Comma Separated Value (.csv)
Driver short name
CSV
Driver built-in by default
This driver is built-in by default
OGR supports reading and writing primarily non-spatial tabular data stored in text CSV files. CSV files are a common interchange format between software packages supporting tabular data and are also easily produced manually with a text editor or with end-user written scripts or programs.
The datasource name may be either a single CSV file or point to a directory. For a directory to be recognised as a .csv datasource at least half the files in the directory need to have the extension .csv. One layer (table) is produced from each .csv file accessed. Starting with GDAL 3.7, pipe separated values files with a ".psv" extension are also recognized.
For files structured as CSV, but not ending with the ".csv" extension, the 'CSV:' prefix can be added before the filename to force loading by the CSV driver.
Starting with GDAL 3.10, specifying the -if CSV
option to command line utilities
accepting it, or CSV
as the only value of the papszAllowedDrivers
of
GDALOpenEx()
, also forces the driver to recognize the passed
filename, without the CSV:
prefix.
The OGR CSV driver supports reading and writing. Because the CSV format has variable length text lines, reading is done sequentially. Reading features in random order will generally be very slow. OGR CSV layer might have a coordinate system stored in a .prj file (see GeoCSV specification). When reading a field named "WKT" is assumed to contain WKT geometry, but also is treated as a regular field. The OGR CSV driver returns all attribute columns as string data types if no field type information file (with .csvt extension) is available.
Limited type recognition can be done for Integer, Real, String, Date (YYYY-MM-DD), Time (HH:MM:SS+nn), DateTime (YYYY-MM-DD HH:MM:SS+nn) columns through a descriptive file with the same name as the CSV file, but a .csvt extension. In a single line the types for each column have to be listed with double quotes and be comma separated (e.g., "Integer","String"). It is also possible to specify explicitly the width and precision of each column, e.g. "Integer(5)","Real(10.7)","String(15)". The driver will then use these types as specified for the csv columns. Subtypes can be passed between parenthesis, such as "Integer(Boolean)", "Integer(Int16)" and "Real(Float32)". Starting with GDAL 2.1, accordingly with the GeoCSV specification, the "CoordX" or "Point(X)" type can be used to specify a column with longitude/easting values, "CoordY" or "Point(Y)" for latitude/northing values and "WKT" for geometries encoded in WKT
Starting with GDAL 2.2, the "JSonStringList", "JSonIntegerList", "JSonInteger64List" and "JSonRealList" types can be used in .csvt to map to the corresponding OGR StringList, IntegerList, Integer64List and RealList types.
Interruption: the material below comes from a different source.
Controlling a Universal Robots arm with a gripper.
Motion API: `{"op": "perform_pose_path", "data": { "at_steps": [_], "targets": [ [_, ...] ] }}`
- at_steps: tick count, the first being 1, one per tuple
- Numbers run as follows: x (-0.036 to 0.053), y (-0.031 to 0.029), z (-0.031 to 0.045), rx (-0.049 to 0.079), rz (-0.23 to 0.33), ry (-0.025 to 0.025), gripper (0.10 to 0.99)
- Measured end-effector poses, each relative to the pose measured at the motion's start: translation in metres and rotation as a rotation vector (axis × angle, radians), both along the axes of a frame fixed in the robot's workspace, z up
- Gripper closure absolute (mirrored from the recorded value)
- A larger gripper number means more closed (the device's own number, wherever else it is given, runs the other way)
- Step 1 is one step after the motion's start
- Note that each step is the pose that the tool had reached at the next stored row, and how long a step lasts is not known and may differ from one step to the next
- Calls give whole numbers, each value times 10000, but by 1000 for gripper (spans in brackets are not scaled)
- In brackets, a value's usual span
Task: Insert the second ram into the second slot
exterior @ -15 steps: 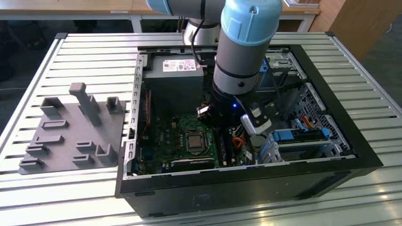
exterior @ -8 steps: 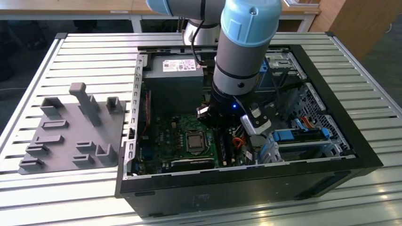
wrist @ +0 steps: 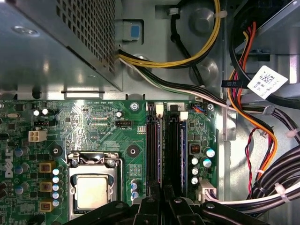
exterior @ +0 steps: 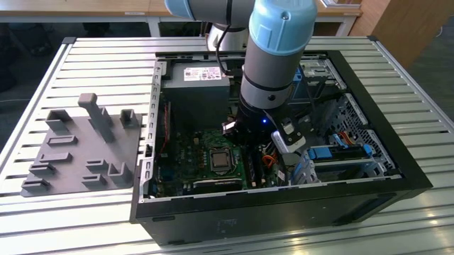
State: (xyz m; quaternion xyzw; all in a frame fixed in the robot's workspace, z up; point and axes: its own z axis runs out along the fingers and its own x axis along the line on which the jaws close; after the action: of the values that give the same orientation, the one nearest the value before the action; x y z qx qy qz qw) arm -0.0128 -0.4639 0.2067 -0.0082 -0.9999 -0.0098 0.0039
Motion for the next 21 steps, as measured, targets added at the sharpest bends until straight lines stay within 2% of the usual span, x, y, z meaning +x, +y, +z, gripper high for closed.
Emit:
{"op": "perform_pose_path", "data": {
  "at_steps": [5,6,8,15,18,19,20,21],
  "targets": [
    [0,1,-7,3,0,-1,937],
    [0,1,-6,3,0,-1,875],
    [0,1,9,3,0,-1,875],
    [0,1,188,3,0,-1,875],
    [0,1,196,6,0,-1,875],
    [0,1,197,5,0,0,890],
    [0,1,199,2,0,0,957],
    [0,1,200,3,0,0,957]
  ]
}}
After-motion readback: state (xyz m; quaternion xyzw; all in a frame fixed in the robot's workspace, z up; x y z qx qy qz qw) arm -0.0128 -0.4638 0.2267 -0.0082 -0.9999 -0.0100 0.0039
The field values are then encoded as JSON arrays, with proper CSV escaping.
Automatic field type guessing can also be done if specifying the open options described in the below "Open options" section.
Driver capabilities
Supports Create()
This driver supports the GDALDriver::Create()
operation
Supports Georeferencing
This driver supports georeferencing
Supports VirtualIO
This driver supports virtual I/O operations (/vsimem/, etc.)
Format
CSV files have one line for each feature (record) in the layer (table).
The attribute field values are separated by commas. At least two fields
per line must be present. Lines may be terminated by a DOS (CR/LF) or
Unix (LF) style line terminators. Each record should have the same
number of fields. The driver will also accept a semicolon, a tabulation,
a pipe, or a space character as field separator.
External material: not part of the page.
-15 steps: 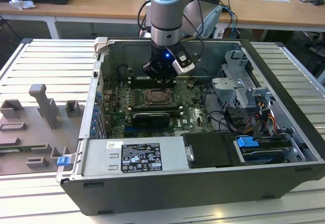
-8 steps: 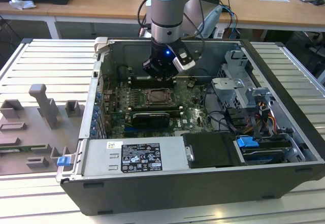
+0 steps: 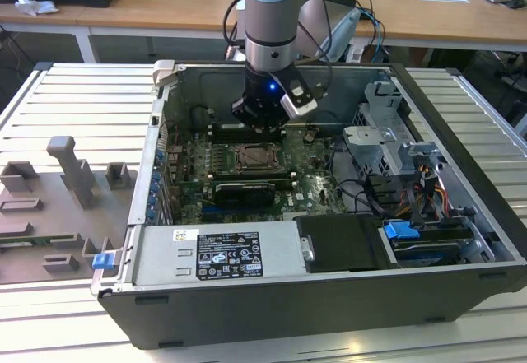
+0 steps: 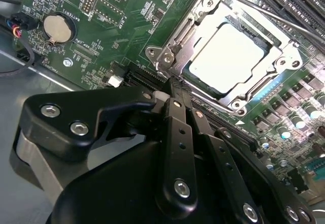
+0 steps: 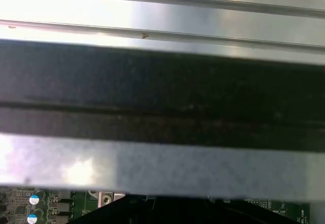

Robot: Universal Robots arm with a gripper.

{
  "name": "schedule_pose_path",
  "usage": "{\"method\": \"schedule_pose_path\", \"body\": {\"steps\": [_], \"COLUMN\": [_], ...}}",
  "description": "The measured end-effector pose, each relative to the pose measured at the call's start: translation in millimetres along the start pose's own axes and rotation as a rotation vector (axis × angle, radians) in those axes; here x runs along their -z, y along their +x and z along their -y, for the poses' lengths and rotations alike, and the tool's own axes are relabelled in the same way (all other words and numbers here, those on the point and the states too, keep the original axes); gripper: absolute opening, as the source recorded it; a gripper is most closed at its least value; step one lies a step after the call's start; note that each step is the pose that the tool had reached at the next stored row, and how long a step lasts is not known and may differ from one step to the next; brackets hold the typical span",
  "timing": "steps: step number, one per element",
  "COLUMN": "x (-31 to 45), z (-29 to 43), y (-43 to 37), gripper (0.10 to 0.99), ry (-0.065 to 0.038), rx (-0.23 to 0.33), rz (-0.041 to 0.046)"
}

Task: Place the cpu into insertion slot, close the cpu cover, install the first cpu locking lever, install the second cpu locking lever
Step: 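Install the first cpu locking lever, then install the second cpu locking lever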

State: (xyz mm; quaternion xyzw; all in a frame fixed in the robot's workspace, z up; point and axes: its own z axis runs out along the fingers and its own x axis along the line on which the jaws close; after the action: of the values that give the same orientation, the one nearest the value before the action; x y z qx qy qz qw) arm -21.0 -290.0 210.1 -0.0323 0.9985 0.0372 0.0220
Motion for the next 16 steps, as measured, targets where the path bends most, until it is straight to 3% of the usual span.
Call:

Starting with GDAL 3.8, the autodetection will select the separator with the
most occurrences if there are several candidates on the first line of the CSV
file (and warn about that). The SEPARATOR
open option may also be set to
define the desired separator.
Previous versions select comma by default when there are several potential
separators.
Complex attribute values (such as those containing commas, quotes or newlines) may be placed in double quotes. Any occurrences of double quotes within the quoted string should be doubled up to "escape" them.
By default, the driver attempts to treat the first line of the file as a list of field names for all the fields. However, if one or more of the names is all numeric it is assumed that the first line is actually data values and dummy field names are generated internally (field_1 through field_n) and the first record is treated as a feature. Numeric values are treated as field names if they are enclosed in double quotes. Starting with GDAL 2.1, this behavior can be modified via the HEADERS open option.
All CSV files are treated as UTF-8 encoded. A
Byte Order Mark (BOM) at the beginning of the file will be parsed
correctly. The layer creation option WRITE_BOM
can be used to create a file
with a Byte Order Mark, which can improve compatibility with some
software (particularly Excel).
Example (employee.csv):
ID,Salary,Name,Comments
132,55000.0,John Walker,"The ""big"" cheese."
133,11000.0,Jane Lake,Cleaning Staff
Note that the Comments value for the first data record is placed in double quotes because the value contains quotes, and those quotes have to be doubled up so we know we haven't reached the end of the quoted string yet.
Many variations of textual input are sometimes called Comma Separated Value files, including files without commas, but fixed column widths, those using tabs as separators or those with other auxiliary data defining field types or structure. This driver does not attempt to support all such files, but instead to support simple .csv files that can be auto-recognised. Scripts or other mechanisms can generally be used to convert other variations into a form that is compatible with the OGR CSV driver.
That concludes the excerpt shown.